Culturelessness as a Conceptual Framework: Cultural Capital and Racialization in Novice Language Teacher Pedagogies
Tasha Austin
About the research
Award
NAEd/Spencer Postdoctoral Fellowship
Award Year
2024
Institution
University at Buffalo
Primary Discipline
Teacher Education/Teaching and Learning
All teaching is language teaching. As such, the uptick in culturally relevant and sustaining practices or approaches (CR/SP) to language instruction has implications particularly for Black and racially minoritized learners. The myriad and sometimes contradictory ways in which culture is understood, however, can stall the efforts of K-12 teachers despite their preparation to address cultural relevance in their pedagogies. The conceptual framework offered in my 2022 dissertation entitled, “Race, Language and Ideology in an Urban Teacher Preparation Program,” addresses this phenomenon of culturelessness– “a spectrum wherein cultural ‘capital’ cannot coexist with race (Black or white)” (Austin, 2023, p.4). It offers a lens through which to understand the varied and often race-centric considerations and applications of CR/SP as a valuable means to educate students which manifests in its uneven uptake in language education. Through semi-structured interviews and focus groups, this post-doctoral project aims to develop and apply culturelessness as a framework to extend the findings of the aforementioned dissertation work in mapping how novice teachers’ conceptions of culture, their own and that of their students’, emerge in their pedagogical decision-making. Findings can enhance and reframe calls for culturally relevant and sustaining pedagogies across policy, research and applied practice.
About Tasha Austin
Tasha Austin PhD is an assistant professor of teacher education, language education and multilingualism for SUNY Buffalo, Graduate School of Education. Having earned the degree Doctor of Philosophy from the Rutgers, School of Graduate Studies in 2022, her research uses critical race theory and Black feminist epistemologies through a raciolinguistic perspective to qualitatively examine language, identity and power, and the ways in which anti-Blackness emerges in language education and (language) teacher preparation. Her dissertation was awarded the 2023 American Education Research Association Outstanding Dissertation Award for both the Critical Educators for Social Justice special interest group and for Division K (Teaching and Teacher Education).

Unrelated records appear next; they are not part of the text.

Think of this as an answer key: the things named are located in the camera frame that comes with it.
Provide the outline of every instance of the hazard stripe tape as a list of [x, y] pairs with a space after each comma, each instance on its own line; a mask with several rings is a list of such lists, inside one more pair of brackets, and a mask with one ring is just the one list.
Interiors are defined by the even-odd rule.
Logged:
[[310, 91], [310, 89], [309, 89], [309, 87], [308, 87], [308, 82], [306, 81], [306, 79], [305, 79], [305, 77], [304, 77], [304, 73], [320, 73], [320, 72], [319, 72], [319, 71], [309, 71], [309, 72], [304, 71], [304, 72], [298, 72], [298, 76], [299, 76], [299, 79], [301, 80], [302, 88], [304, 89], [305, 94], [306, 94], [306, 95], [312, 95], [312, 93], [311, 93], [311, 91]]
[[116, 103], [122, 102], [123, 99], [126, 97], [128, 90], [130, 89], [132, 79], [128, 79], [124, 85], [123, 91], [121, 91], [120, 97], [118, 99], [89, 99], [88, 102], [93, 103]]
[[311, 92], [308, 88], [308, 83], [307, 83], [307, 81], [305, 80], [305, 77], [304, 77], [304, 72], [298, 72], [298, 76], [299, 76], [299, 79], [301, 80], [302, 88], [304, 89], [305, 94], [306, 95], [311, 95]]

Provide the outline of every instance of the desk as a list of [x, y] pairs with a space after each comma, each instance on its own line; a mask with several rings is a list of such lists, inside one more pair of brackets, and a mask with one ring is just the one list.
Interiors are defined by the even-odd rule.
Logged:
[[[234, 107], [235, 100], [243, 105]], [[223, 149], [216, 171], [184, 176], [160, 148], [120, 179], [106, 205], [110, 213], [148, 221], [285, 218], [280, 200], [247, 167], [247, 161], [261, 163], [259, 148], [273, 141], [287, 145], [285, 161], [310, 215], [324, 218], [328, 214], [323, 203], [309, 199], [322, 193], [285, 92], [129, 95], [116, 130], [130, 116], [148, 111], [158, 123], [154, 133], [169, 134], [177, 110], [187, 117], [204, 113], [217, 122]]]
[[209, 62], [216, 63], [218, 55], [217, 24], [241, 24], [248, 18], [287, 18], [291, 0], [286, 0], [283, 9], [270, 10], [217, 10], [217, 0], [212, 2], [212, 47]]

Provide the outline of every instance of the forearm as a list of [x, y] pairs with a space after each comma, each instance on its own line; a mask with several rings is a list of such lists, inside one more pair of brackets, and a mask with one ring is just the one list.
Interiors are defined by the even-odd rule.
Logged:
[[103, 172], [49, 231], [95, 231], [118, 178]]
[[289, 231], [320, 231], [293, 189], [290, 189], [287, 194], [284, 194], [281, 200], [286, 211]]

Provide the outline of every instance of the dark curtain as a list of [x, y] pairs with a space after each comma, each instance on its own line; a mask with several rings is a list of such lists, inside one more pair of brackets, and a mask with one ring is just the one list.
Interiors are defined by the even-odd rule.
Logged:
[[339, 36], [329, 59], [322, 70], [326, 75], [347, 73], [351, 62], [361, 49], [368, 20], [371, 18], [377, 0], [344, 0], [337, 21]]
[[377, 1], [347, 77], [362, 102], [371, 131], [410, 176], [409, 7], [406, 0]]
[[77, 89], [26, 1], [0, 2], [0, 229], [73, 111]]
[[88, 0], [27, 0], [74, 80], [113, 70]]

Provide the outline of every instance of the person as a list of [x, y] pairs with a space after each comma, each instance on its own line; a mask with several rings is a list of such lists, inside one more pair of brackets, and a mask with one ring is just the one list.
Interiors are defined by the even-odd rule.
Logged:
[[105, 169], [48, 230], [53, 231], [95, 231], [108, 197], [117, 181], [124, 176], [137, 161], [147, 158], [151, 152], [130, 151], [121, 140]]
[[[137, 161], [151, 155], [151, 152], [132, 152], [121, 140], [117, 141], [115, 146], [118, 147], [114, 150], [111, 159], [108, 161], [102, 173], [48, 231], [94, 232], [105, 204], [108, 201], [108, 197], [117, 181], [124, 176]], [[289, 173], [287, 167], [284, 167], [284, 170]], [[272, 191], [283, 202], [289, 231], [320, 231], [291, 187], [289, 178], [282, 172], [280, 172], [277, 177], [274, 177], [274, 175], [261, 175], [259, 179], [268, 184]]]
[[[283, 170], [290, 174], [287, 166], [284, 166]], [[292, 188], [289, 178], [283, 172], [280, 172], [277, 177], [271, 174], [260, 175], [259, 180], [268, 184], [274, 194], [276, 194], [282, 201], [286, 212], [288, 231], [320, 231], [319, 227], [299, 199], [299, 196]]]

Her research publications have been awarded by the New York State Foreign Language Teachers and Northeast Conference on Teaching Foreign Languages, and she was previously awarded a Spencer Small Grant for her ongoing investigation entitled, “Excavating the Oral Histories of Black World Language Teachers” (2024). She fundamentally conceives of her work as contributing to scholarship that repositions teachers as learners particularly alongside their racially minoritized students with an emphasis upon language education spaces. Her research can be found in the Journal of Adolescent and Adult Literacy (2021), Journal for Multicultural Education (2022), the International Journal of Literacy, Culture and Education (2022), Educational Linguistics (2023), Applied Linguistics (2024) and Foreign Language Annals (2024) among others.